[INSTRUCTIONS FOR THE TASK]:
In the records below, find the line that contains "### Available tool" and the line that contains "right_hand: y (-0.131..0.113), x". Set down exactly those lines and every line between them, and nothing more.

"""

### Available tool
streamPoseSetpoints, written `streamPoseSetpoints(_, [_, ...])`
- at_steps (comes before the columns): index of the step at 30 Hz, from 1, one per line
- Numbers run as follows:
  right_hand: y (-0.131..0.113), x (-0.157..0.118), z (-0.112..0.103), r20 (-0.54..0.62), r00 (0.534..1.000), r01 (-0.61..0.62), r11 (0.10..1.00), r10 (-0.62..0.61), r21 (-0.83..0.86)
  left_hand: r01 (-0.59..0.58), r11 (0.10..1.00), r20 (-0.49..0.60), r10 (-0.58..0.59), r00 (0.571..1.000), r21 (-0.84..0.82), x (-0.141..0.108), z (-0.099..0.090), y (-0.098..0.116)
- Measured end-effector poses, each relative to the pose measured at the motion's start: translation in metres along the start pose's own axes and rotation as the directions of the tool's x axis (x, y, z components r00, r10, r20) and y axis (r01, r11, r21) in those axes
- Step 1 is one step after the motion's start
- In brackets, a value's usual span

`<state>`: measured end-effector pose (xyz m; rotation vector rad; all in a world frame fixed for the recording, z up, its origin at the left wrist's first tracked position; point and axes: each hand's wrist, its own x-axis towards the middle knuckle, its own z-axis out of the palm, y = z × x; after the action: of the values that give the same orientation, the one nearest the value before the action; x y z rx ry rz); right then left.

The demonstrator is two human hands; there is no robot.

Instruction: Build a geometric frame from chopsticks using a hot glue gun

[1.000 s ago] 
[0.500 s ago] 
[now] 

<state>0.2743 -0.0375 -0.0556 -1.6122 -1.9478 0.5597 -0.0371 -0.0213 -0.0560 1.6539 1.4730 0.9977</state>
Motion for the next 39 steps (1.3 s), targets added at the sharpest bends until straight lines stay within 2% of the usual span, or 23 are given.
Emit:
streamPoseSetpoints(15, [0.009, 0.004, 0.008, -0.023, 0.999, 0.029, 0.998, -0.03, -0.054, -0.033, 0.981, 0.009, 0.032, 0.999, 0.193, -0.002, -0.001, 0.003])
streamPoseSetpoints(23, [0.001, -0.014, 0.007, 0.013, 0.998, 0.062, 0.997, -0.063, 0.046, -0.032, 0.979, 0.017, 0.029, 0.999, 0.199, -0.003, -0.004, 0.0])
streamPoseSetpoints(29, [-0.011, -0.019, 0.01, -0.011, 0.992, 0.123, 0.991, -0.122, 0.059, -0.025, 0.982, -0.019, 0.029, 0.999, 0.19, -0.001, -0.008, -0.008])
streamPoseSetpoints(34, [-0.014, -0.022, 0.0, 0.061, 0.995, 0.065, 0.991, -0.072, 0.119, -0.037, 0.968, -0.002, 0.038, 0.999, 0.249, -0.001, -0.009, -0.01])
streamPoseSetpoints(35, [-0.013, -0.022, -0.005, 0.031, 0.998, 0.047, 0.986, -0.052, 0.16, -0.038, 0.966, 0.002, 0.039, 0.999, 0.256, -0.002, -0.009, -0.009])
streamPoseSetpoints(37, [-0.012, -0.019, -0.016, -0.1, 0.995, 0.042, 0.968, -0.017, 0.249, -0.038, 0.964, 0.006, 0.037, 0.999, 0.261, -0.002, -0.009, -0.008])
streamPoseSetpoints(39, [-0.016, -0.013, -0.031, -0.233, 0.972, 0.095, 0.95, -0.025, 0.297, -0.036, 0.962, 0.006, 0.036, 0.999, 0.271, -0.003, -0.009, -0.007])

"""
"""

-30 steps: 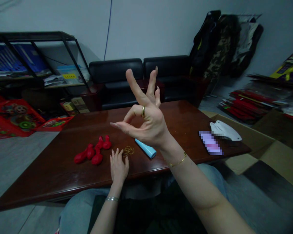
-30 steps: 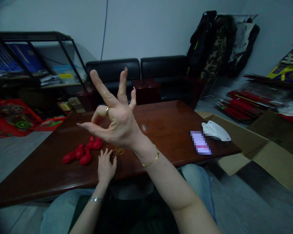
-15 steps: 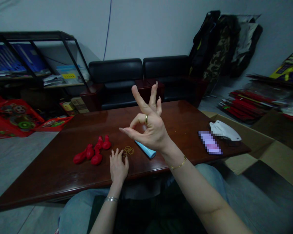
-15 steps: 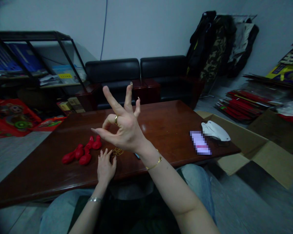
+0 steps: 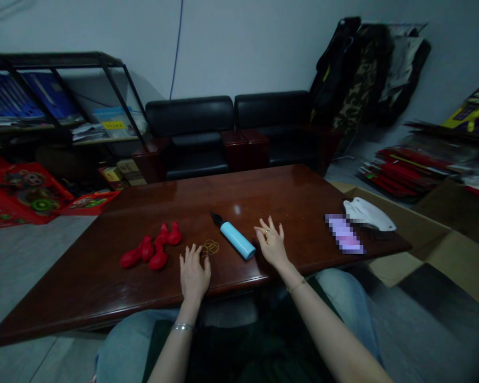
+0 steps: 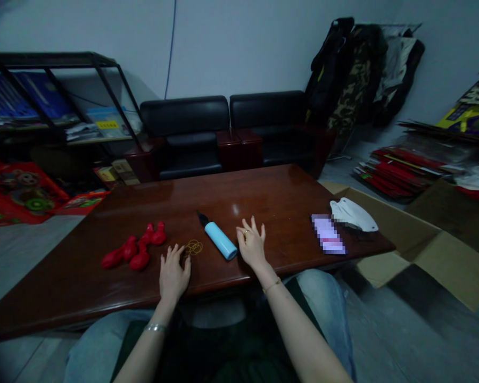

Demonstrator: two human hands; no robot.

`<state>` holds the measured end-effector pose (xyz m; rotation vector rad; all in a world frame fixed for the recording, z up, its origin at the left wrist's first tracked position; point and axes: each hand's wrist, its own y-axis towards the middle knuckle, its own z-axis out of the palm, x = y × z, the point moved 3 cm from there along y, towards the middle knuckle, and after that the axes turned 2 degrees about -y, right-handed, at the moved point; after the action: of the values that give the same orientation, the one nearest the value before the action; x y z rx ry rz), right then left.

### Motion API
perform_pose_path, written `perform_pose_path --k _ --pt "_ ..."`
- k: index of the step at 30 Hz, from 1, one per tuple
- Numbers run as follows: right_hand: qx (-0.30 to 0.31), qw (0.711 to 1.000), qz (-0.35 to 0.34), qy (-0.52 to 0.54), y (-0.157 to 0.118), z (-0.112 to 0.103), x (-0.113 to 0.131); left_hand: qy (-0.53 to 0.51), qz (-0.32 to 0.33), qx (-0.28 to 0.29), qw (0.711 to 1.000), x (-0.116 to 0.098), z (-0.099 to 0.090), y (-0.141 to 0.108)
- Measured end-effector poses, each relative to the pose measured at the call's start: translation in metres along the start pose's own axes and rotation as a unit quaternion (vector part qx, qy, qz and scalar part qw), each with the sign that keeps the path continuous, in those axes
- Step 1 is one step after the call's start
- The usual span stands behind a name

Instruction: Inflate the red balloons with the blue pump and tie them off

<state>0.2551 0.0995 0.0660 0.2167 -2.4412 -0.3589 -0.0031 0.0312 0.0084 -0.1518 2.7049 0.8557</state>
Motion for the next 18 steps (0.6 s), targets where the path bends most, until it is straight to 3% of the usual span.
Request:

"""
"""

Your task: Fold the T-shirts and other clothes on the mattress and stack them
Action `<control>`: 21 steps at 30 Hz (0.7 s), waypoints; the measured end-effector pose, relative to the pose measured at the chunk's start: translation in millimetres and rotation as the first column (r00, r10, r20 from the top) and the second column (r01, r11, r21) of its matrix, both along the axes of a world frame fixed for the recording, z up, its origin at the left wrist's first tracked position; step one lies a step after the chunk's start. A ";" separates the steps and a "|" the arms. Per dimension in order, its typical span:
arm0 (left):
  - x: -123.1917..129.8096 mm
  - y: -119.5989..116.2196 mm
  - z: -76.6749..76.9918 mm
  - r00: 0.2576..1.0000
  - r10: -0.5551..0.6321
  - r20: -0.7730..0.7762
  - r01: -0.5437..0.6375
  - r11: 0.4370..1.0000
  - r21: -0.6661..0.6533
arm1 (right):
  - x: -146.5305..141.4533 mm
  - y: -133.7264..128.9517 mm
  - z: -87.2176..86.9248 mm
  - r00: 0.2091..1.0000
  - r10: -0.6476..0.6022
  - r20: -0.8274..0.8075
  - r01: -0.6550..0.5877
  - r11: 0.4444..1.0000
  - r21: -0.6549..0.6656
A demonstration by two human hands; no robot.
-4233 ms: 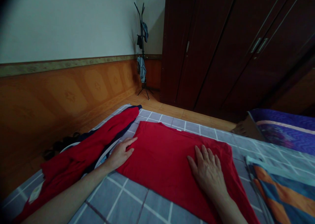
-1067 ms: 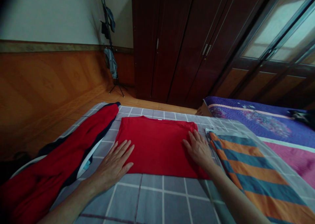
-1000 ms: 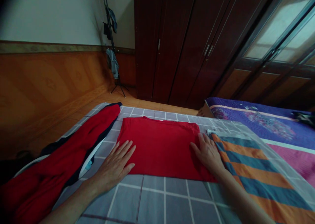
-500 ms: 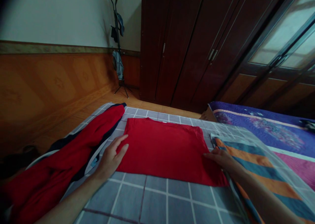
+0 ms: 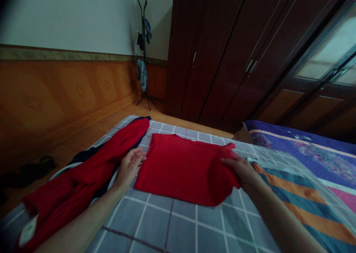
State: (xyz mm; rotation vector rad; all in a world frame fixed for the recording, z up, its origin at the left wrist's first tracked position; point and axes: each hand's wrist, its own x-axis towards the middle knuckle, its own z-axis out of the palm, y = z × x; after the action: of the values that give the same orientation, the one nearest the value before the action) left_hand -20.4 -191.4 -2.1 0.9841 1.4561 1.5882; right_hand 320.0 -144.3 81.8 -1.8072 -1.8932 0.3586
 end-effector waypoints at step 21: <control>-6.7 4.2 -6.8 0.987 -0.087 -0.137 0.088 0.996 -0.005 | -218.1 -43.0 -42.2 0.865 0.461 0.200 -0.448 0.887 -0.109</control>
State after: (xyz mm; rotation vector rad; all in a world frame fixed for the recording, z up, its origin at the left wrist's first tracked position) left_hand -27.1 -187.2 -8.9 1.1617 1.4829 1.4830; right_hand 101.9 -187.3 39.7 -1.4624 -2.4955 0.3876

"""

[RESPONSE TO THIS EXERCISE]:
### Available tool
streamPoseSetpoints, written `streamPoseSetpoints(_, [_, ...])`
- at_steps (comes before the columns): index of the step at 30 Hz, from 1, one per line
- Numbers run as follows:
  right_hand: y (-0.131..0.113), x (-0.157..0.118), z (-0.112..0.103), r20 (-0.54..0.62), r00 (0.534..1.000), r01 (-0.61..0.62), r11 (0.10..1.00), r10 (-0.62..0.61), r21 (-0.83..0.86)

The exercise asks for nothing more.